Because the impulse is blocked, an accessory pacemaker below the level of the block will typically activate the ventricles. This is known as an escape rhythm. Since this accessory pacemaker activates independently of the impulse generated at the SA node, two independent rhythms can be noted on the electrocardiogram (EKG).
Patients with third degree AV block typically experience a lower overall measured heart rate (as low as 28 beats per minute during sleep), low blood pressure, and poor circulation. In some cases, exercising may be difficult, as the heart cannot react quickly enough to sudden changes in demand or sustain the higher heart rates required for sustained activity.

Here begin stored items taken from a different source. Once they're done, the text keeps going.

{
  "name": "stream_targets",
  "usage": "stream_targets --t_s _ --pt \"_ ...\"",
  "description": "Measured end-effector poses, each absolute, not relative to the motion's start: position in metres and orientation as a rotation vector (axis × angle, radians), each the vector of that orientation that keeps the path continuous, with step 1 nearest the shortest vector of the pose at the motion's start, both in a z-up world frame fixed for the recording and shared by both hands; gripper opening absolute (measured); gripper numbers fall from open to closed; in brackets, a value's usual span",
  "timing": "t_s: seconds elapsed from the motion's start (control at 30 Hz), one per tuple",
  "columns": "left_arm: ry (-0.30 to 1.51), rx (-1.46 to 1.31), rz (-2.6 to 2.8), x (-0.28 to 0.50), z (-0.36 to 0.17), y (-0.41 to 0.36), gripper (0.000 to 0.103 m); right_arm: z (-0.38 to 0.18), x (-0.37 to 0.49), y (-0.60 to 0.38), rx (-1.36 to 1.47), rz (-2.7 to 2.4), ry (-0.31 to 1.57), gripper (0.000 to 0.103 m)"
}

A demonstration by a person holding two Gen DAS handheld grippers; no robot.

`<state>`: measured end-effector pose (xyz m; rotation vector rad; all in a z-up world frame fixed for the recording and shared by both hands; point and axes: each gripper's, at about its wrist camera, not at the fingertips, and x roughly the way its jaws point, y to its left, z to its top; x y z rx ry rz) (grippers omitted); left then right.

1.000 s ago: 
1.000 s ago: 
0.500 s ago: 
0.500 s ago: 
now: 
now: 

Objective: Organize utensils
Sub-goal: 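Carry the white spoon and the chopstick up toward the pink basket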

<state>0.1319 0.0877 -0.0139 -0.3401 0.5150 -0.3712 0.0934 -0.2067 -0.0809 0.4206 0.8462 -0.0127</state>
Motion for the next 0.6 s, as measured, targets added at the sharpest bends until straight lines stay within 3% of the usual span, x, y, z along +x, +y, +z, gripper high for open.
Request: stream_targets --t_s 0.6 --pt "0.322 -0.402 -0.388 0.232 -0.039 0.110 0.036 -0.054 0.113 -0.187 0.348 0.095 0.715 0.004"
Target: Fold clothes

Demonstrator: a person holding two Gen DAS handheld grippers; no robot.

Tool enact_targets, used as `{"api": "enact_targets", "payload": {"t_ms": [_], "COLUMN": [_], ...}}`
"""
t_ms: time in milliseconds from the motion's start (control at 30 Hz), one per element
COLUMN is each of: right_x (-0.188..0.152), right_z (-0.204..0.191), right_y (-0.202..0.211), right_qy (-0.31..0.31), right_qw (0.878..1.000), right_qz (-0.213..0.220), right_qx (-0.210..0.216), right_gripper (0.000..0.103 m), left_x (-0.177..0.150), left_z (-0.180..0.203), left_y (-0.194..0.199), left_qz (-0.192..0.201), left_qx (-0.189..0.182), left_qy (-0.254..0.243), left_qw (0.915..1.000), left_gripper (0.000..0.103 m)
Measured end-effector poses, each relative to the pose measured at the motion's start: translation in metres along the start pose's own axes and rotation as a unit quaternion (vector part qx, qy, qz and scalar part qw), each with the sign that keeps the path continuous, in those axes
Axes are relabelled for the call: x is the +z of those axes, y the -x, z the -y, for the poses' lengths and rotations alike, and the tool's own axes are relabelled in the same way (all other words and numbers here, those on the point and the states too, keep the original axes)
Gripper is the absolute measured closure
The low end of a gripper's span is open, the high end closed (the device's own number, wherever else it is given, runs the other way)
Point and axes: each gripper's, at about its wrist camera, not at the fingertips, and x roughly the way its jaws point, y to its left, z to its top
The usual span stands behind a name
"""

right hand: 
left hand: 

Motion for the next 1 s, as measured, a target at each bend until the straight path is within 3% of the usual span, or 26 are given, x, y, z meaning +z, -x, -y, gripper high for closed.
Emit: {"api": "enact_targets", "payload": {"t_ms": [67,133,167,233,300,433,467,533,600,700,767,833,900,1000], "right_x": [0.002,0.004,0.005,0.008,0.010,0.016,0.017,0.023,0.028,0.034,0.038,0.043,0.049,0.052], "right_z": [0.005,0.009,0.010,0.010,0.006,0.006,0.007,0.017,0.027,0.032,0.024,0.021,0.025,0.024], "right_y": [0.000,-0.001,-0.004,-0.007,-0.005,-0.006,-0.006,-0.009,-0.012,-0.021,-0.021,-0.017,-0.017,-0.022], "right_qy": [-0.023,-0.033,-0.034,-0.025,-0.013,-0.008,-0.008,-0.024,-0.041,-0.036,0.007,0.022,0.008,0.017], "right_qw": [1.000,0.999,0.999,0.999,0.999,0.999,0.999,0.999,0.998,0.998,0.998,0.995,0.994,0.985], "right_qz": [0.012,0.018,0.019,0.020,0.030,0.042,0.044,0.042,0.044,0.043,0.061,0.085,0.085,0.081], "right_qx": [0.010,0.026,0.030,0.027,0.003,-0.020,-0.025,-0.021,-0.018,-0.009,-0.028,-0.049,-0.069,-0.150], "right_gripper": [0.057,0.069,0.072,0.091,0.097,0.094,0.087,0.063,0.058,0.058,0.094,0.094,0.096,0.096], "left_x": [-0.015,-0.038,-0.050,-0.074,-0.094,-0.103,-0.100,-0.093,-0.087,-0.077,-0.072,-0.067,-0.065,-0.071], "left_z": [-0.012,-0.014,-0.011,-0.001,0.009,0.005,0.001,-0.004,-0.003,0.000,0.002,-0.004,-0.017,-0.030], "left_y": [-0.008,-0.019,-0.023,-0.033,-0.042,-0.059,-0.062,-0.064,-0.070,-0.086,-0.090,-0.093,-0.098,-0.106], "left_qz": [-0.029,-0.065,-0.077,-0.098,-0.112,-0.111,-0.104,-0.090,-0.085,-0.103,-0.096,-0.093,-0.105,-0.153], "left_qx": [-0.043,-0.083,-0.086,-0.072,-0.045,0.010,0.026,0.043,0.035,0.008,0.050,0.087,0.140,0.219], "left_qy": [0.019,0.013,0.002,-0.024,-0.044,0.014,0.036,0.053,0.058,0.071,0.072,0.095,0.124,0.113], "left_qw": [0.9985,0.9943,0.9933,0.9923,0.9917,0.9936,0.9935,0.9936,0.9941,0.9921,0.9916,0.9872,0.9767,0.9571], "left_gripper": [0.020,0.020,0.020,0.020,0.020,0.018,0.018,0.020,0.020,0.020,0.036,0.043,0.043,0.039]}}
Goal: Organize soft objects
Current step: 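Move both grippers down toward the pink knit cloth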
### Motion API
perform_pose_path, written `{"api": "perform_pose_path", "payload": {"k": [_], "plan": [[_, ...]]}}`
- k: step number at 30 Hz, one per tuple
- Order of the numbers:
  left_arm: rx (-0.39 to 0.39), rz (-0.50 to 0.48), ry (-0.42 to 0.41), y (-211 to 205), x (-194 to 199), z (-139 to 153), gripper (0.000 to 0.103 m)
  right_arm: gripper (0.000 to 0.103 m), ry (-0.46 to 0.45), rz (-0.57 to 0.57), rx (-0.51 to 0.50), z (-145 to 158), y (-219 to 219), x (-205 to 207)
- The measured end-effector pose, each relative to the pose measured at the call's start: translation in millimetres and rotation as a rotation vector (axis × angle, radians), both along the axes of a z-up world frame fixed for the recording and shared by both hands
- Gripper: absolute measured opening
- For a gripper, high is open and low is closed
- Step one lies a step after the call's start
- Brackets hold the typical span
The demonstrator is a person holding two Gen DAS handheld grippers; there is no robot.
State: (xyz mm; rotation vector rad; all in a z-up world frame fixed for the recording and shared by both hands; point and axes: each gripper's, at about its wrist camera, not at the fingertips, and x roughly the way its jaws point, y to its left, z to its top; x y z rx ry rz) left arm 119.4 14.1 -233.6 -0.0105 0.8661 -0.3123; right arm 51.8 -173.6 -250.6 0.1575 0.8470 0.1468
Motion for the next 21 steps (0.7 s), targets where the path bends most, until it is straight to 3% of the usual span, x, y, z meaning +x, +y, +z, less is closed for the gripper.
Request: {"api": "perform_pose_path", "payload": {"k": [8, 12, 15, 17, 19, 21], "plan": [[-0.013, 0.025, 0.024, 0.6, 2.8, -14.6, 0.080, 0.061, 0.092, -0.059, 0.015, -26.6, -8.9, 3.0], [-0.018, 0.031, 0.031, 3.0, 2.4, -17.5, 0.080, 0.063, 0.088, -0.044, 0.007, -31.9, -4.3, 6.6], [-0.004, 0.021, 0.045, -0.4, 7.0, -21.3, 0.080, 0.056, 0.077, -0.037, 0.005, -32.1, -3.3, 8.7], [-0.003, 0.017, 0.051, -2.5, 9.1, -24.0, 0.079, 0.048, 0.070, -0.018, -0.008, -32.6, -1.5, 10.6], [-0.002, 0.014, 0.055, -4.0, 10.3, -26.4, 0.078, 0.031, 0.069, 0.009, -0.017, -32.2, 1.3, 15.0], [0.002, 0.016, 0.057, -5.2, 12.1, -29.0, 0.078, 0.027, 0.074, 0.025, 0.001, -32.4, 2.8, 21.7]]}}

Many conditions can cause third degree heart block, but the most common cause is coronary ischemia. Progressive degeneration of the electrical conduction system of the heart can lead to third degree heart block. This may be preceded by first degree AV block, second degree AV block, bundle branch block, or bifascicular block. In addition, acute myocardial infarction may present with third degree AV block.
An inferior wall myocardial infarction may cause damage to the AV node, causing third degree heart block. In this case, the damage is usually transitory, and the AV node may recover. Studies have shown that third degree heart block in the setting of an inferior wall myocardial infarction typically resolves within 2 weeks. The escape rhythm typically originates in the AV junction, producing a narrow complex escape rhythm.
An anterior wall myocardial infarction may damage the distal conduction system of the heart, causing third degree heart block. This is typically extensive, permanent damage to the conduction system, necessitating a permanent pacemaker to be placed. The escape rhythm typically originates in the ventricles, producing a wide complex escape rhythm.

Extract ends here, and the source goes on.